Opinion
CASE NO. 4:07CV425-SPM/AK.
January 22, 2008
ORDER
Plaintiff has filed this cause of action pursuant to 42 U.S.C. § 1983 alleging deliberate indifference to his medical needs. (Doc. 1). As a preliminary matter, local court rules provide that no "civil action commenced by pro se litigants under 42 U.S.C. § 1983, 28 U.S.C. §§ 1331, or 1346, shall be considered by the court unless the appropriate forms have been properly completed and filed by the litigant." N.D. Fla. Loc. R. 5.1(J)(2). Plaintiff must, therefore, submit an "amended complaint," clearly designated as such, on court forms which will be provided to him by the Clerk of Court.
As for the merits of Plaintiff's claim, he is advised that deliberate indifference must be more than negligence, but is satisfied by something less than actions undertaken with an intent to cause harm. Farmer v. Brennan, 511 U.S. 1216, 114 S. Ct. 1970, 1978, 128 L. Ed. 2d 811 (1994). Subjective recklessness, as defined in criminal law, is the standard which must be shown for an official's actions to rise to the level of deliberate indifference. Id. Combining the standards from Farmer and Estelle, the Eleventh Circuit has recently clarified that, "[u]ltimately, there are four requirements to bringing an Eighth Amendment claim for the denial of medical care: an objectively serious need, an objectively insufficient response to that need, subjective awareness of facts signaling the need, and an actual inference of required action from those facts." Taylor v. Adams, 221 F.3d 1254, 1258 (11th Cir. 2000), cert. denied, 531 U.S. 1077 (2001). The Eleventh Circuit has recognized that "[g]rossly incompetent or inadequate care can constitute deliberate indifference . . . as can a doctor's decision to take an easier and less efficacious course of treatment." Waldrop v. Evans, 871 F.2d 1030, 1033 (11th Cir. 1989), citing Rogers v. Evans, 792 F.2d 1052, 1058 (11th Cir. 1986); McElligott v. Foley, 182 F.3d 1248, 1255 (11th Cir. 1999).
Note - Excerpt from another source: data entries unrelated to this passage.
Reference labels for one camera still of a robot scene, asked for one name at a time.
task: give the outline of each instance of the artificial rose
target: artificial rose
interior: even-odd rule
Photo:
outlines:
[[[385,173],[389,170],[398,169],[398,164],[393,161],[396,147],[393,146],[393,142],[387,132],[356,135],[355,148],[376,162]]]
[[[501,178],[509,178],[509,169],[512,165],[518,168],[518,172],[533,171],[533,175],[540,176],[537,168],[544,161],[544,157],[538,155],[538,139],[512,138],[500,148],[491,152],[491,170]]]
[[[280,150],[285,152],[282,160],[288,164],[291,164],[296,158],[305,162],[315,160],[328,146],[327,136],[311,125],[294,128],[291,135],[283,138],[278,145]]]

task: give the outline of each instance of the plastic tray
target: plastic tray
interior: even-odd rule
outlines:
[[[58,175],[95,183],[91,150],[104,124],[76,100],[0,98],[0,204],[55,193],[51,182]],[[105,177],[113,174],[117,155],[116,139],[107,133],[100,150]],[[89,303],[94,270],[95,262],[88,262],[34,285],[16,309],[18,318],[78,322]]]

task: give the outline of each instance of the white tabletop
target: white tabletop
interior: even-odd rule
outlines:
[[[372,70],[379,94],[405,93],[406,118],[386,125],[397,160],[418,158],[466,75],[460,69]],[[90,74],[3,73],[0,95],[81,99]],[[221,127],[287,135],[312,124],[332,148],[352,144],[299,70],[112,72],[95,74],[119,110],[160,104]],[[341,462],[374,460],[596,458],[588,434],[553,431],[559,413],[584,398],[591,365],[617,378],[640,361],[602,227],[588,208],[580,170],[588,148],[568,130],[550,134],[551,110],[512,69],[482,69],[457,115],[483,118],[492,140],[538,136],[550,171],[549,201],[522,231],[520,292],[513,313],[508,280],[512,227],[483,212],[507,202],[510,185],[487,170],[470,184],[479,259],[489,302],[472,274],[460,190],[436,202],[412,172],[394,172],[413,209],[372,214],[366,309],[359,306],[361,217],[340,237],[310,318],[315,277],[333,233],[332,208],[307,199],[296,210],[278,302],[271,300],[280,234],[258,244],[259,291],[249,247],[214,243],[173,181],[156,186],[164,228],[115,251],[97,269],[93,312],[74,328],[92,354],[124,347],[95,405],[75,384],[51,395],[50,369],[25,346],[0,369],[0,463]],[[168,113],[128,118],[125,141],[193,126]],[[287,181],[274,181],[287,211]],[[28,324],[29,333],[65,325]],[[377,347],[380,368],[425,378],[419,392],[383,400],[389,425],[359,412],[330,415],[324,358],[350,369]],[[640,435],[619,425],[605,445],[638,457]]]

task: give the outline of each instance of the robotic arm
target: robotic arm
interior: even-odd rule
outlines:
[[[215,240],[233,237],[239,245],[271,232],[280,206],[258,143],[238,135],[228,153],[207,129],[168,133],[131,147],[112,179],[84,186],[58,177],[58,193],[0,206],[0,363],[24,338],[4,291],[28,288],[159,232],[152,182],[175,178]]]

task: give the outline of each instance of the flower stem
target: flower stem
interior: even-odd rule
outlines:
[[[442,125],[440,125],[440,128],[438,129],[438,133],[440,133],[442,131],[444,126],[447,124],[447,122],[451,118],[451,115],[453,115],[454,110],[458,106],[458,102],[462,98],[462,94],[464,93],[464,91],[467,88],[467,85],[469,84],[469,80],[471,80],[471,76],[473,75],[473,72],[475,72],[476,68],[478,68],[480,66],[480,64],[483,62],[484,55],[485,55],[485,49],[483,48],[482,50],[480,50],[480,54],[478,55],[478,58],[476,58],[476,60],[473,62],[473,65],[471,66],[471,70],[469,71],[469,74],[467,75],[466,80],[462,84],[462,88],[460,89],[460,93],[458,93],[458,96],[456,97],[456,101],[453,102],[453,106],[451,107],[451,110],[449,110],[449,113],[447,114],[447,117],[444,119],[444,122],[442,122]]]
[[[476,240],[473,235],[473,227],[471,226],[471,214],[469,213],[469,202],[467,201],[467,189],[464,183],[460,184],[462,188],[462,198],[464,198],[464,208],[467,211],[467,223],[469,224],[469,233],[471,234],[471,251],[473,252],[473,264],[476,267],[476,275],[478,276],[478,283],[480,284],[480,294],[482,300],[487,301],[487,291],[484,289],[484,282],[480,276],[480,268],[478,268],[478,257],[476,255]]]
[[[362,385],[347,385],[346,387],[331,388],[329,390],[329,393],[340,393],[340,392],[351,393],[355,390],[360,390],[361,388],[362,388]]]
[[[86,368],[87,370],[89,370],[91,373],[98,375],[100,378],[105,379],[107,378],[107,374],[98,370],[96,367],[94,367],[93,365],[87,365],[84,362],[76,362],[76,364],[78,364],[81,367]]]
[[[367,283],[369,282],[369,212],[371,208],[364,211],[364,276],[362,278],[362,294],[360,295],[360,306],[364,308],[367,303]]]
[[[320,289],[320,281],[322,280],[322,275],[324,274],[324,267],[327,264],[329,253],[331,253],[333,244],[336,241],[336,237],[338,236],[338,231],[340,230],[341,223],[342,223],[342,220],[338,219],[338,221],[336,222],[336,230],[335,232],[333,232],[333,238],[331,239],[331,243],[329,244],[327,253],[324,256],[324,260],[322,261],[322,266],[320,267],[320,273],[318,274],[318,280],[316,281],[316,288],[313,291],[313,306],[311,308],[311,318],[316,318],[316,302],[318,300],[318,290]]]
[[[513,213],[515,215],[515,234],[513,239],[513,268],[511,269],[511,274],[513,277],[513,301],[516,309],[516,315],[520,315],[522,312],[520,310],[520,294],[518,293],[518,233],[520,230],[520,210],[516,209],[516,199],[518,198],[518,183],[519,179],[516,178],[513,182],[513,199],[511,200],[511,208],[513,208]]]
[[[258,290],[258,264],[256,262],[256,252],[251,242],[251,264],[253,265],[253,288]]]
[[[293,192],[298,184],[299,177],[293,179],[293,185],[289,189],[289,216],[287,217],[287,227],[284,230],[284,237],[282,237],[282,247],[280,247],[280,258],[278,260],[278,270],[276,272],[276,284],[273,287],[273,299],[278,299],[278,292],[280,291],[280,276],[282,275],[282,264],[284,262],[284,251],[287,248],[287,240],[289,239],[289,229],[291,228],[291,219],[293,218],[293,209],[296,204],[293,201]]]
Medical malpractice does not constitute deliberate indifference. Estelle, 429 U.S. at 106, 97 S. Ct. at 292. "Nor does a simple difference in medical opinion between the prison's medical staff and the inmate as to the latter's diagnosis or course of treatment support a claim of cruel and unusual punishment." Harris v. Thigpen, 941 F.2d 1495, 1505 (11th Cir. 1991), citing Waldrop v. Evans, 871 F.2d 1030, 1033 (11th Cir. 1989). Furthermore, Eighth Amendment claims are judged in light of "the evolving standards of decency that mark the progress of a maturing society," Hudson v. McMillian, 503 U.S. 1, 9, 112 S. Ct. 995, 1000, 117 L. Ed. 2d 156 (1992), and consider whether a prisoner has been subjected to the "unnecessary and wanton infliction of pain." Estelle, 429 U.S. at 103-104, 97 S. Ct. at 290-291. "Because society does not expect that prisoners will have unqualified access to health care, deliberate indifference to medical needs amounts to an Eighth Amendment violation only if those needs are `serious.'" Hudson, 503 U.S. at 9, 112 S. Ct. at 1000, citing Estelle, 429 U.S. at 103-104, 97 S. Ct. at 290-291; Hill v. Dekalb Regional Youth Detention Center, 40 F.3d 1176, 1186 (11th Cir. 1994).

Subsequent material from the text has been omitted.